▶ [What is being asked]:
In the listing that follows, copy out each line that includes the word "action".

BEGIN Dataset extract

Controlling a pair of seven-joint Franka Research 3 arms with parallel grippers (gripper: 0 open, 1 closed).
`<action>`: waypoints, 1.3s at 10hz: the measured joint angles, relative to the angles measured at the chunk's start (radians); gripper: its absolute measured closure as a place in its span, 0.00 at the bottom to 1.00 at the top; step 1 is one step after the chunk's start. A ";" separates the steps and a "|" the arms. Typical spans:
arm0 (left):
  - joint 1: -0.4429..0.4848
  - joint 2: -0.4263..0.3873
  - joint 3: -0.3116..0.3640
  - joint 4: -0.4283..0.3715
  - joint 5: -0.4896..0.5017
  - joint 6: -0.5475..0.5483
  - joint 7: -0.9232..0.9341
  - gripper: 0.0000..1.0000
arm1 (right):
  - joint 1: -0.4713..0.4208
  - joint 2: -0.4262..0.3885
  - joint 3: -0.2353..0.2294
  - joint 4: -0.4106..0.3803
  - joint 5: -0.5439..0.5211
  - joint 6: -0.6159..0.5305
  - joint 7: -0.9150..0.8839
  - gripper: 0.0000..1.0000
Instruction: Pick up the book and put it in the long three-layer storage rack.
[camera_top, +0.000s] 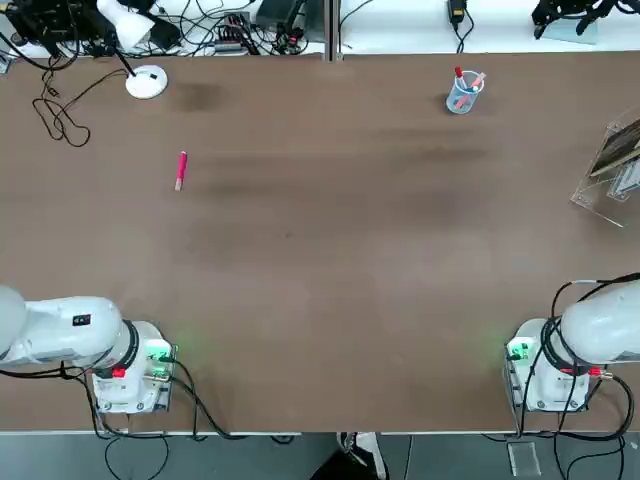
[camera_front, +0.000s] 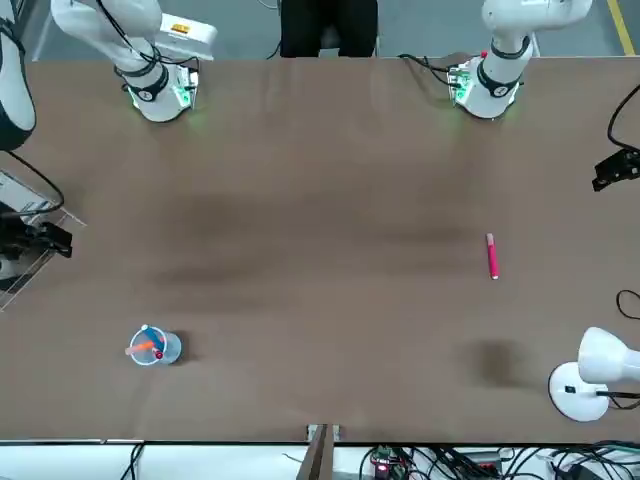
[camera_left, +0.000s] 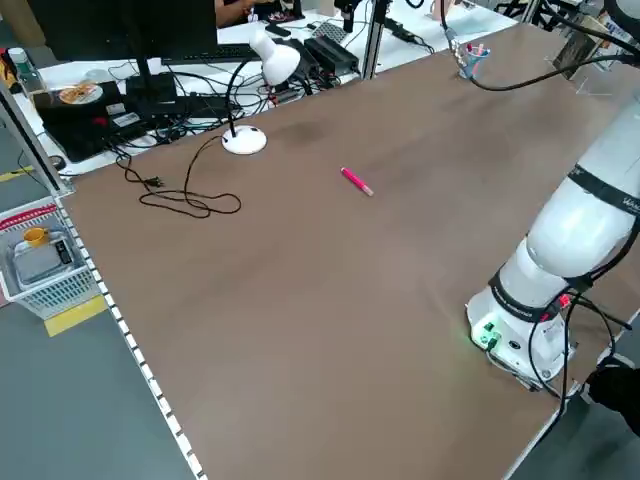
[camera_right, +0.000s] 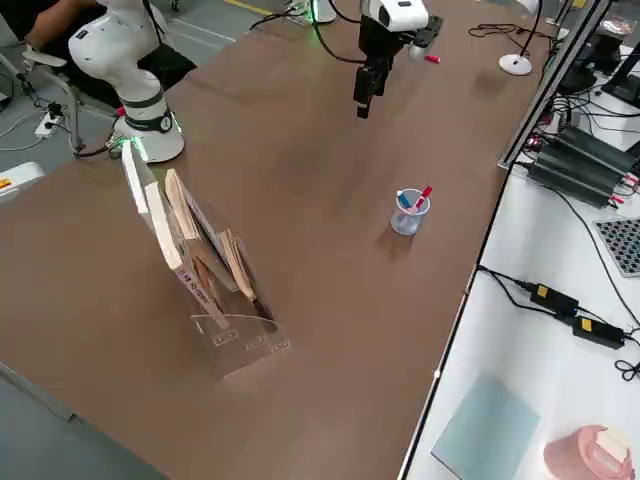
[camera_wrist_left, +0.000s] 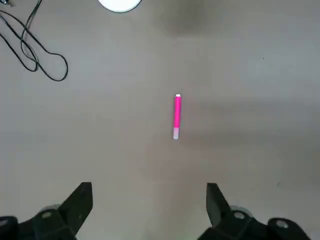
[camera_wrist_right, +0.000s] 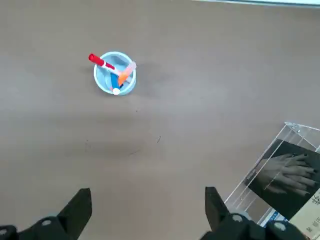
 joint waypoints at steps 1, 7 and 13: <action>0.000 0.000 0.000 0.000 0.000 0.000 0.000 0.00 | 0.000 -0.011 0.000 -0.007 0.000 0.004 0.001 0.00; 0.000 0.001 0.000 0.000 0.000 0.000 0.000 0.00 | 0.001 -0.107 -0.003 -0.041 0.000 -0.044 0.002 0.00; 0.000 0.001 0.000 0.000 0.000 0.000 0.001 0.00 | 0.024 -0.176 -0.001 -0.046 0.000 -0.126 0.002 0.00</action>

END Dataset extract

▶ [Solution to this exercise]:
`<action>`: waypoints, 1.3s at 10hz: the measured joint angles, relative to the angles measured at the chunk's start (radians); gripper: its absolute measured closure as a place in its span, 0.00 at the bottom to 1.00 at the top; step 1 is one step after the chunk's start. A ";" separates the steps and a "|" the arms. Typical spans:
 joint waypoints at steps 1, 7 and 13: <action>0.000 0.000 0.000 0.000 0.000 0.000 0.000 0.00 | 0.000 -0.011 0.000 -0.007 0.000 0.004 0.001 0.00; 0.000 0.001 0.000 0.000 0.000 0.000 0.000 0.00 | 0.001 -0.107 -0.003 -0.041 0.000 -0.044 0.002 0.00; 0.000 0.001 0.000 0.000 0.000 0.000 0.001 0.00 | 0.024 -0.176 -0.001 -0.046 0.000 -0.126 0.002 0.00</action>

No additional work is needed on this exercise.